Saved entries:
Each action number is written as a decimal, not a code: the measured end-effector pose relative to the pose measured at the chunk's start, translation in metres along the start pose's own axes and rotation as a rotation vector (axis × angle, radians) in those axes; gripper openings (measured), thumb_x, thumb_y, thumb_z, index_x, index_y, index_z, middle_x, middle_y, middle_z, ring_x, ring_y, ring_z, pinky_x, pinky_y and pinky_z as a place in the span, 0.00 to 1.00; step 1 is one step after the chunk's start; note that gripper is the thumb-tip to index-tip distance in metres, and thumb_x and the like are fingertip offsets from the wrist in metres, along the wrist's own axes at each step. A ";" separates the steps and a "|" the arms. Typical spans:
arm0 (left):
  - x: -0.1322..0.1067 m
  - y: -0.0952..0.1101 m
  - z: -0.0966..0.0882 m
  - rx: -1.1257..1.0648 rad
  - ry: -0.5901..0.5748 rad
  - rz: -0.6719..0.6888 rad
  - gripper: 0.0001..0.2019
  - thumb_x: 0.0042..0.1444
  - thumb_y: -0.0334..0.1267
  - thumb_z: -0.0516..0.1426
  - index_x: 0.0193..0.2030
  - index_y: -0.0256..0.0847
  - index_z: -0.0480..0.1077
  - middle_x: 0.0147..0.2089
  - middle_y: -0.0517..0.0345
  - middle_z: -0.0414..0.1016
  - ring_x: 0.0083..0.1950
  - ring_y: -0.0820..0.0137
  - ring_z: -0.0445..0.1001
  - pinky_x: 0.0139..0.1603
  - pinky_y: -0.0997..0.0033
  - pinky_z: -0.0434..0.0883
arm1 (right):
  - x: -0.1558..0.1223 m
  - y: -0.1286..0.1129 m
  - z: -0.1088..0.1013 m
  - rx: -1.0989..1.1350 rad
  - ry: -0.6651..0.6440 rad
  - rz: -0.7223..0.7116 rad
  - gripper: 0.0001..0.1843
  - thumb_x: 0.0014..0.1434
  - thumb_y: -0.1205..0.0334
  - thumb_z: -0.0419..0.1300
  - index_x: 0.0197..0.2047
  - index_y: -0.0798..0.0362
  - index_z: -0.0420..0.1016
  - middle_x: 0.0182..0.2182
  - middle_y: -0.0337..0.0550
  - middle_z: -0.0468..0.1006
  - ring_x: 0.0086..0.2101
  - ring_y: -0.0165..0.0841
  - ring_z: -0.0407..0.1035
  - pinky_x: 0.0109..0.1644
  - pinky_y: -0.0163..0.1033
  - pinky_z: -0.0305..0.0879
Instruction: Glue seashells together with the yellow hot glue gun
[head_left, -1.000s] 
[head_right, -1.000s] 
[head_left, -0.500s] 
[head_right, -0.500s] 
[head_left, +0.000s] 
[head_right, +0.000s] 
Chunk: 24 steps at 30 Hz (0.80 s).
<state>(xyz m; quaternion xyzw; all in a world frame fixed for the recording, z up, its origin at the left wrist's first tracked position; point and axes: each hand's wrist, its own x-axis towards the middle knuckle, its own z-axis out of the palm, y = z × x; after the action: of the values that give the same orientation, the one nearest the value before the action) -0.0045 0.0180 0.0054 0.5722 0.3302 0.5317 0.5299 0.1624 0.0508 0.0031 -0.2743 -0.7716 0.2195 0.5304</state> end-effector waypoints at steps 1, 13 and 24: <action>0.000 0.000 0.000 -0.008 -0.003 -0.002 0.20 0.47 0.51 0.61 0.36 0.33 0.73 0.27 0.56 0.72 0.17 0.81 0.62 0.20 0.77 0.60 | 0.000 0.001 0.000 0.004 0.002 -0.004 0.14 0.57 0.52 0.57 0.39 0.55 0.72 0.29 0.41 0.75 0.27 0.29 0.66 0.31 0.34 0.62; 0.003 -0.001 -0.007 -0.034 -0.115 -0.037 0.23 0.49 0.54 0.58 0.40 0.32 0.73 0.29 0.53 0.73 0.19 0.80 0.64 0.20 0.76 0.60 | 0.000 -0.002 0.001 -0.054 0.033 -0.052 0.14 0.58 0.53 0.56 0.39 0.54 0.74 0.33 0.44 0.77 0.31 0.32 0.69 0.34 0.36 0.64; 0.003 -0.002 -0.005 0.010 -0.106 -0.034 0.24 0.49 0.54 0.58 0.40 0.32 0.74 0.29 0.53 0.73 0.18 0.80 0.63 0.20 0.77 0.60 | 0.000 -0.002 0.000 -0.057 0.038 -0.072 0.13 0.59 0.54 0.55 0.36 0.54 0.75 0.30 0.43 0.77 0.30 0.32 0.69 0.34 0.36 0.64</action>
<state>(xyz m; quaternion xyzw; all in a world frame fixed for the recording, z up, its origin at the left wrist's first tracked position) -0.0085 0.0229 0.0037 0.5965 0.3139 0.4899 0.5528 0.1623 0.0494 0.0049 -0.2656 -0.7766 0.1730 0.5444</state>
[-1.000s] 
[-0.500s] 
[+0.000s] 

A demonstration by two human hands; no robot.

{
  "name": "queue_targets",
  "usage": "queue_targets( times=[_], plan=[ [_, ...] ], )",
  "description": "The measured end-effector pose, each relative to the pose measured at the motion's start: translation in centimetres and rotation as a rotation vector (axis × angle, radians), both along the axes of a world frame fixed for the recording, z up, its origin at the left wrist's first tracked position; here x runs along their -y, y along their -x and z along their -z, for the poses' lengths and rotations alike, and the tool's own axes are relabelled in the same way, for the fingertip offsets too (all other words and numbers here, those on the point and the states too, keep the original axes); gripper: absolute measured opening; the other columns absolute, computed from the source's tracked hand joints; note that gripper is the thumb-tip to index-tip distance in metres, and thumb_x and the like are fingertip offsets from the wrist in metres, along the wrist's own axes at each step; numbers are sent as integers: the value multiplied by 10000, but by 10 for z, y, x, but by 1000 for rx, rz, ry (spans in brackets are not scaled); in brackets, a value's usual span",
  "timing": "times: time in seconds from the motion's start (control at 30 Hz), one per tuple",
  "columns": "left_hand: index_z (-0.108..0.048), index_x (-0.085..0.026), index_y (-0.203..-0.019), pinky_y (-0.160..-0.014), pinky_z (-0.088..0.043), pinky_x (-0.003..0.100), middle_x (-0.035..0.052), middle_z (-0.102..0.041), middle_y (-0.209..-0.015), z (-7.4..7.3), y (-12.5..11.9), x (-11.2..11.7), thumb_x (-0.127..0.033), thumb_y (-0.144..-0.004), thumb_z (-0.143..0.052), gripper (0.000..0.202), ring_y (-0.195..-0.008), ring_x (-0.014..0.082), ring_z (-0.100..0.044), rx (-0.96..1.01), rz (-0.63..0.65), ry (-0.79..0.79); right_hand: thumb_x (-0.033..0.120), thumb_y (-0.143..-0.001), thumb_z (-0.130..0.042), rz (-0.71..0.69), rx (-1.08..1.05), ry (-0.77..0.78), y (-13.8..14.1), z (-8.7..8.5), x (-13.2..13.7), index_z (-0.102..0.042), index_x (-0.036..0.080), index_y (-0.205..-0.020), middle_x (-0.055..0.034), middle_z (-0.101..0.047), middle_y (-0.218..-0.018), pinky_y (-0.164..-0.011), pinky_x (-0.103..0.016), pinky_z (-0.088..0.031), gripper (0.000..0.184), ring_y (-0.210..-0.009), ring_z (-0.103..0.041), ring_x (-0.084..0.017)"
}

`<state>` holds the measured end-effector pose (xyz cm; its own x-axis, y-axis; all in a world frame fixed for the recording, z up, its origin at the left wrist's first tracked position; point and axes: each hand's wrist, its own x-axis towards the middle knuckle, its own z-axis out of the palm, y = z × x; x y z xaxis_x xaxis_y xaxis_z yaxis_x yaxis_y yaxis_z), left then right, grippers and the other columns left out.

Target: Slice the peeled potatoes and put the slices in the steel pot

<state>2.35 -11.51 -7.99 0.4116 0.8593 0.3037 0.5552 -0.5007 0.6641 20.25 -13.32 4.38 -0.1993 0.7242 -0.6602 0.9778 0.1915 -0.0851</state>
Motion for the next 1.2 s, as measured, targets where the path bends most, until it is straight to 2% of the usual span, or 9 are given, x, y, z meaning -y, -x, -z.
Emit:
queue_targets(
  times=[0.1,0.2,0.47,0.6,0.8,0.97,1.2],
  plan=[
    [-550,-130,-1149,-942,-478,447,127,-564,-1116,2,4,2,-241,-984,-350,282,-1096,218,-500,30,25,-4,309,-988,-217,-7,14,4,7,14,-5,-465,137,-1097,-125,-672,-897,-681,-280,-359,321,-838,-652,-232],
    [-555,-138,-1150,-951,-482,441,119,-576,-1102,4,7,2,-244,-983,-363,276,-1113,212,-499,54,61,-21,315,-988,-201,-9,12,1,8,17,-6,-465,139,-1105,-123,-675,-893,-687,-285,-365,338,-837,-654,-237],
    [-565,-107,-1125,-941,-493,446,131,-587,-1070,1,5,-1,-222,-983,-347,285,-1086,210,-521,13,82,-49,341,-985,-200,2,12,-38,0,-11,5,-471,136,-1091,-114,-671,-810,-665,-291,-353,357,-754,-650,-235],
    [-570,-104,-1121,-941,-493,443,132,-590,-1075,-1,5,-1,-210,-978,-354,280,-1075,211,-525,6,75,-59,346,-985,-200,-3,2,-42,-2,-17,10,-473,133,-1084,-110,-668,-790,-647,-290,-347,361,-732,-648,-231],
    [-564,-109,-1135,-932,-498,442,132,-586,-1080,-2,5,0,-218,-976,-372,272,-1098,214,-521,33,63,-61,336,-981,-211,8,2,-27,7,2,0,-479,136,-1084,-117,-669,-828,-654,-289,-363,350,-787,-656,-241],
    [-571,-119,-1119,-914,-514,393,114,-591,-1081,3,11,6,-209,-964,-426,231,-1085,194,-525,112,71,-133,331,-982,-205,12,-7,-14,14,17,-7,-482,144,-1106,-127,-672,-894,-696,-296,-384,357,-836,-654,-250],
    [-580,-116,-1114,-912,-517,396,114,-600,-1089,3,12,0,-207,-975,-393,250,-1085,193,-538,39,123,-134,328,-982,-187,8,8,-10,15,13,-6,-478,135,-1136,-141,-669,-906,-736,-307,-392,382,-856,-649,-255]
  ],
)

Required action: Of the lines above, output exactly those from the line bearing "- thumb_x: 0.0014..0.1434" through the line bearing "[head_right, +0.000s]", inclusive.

Answer box:
  - thumb_x: 0.0014..0.1434
  - thumb_y: -0.1205..0.0334
  - thumb_z: -0.0419..0.1300
  - index_x: 0.0197..0.2047
  - index_y: -0.0798..0.0362
  - index_z: -0.0420..0.1016
  - middle_x: 0.0182..0.2182
  - middle_y: -0.0337..0.0550
  - middle_z: -0.0468..0.1006
  - ring_x: 0.0086..0.2101
  - ring_y: -0.0165..0.0841
  - ring_z: -0.0407..0.1035
  - pinky_x: 0.0109..0.1644
  - pinky_y: -0.0163..0.1033
  - pinky_z: -0.0305..0.0879
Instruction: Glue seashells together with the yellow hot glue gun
[head_left, -1.000s] 
[head_right, -1.000s] 
[head_left, -0.500s] 
[head_right, -0.500s] 
[head_left, +0.000s] 
[head_right, +0.000s] 

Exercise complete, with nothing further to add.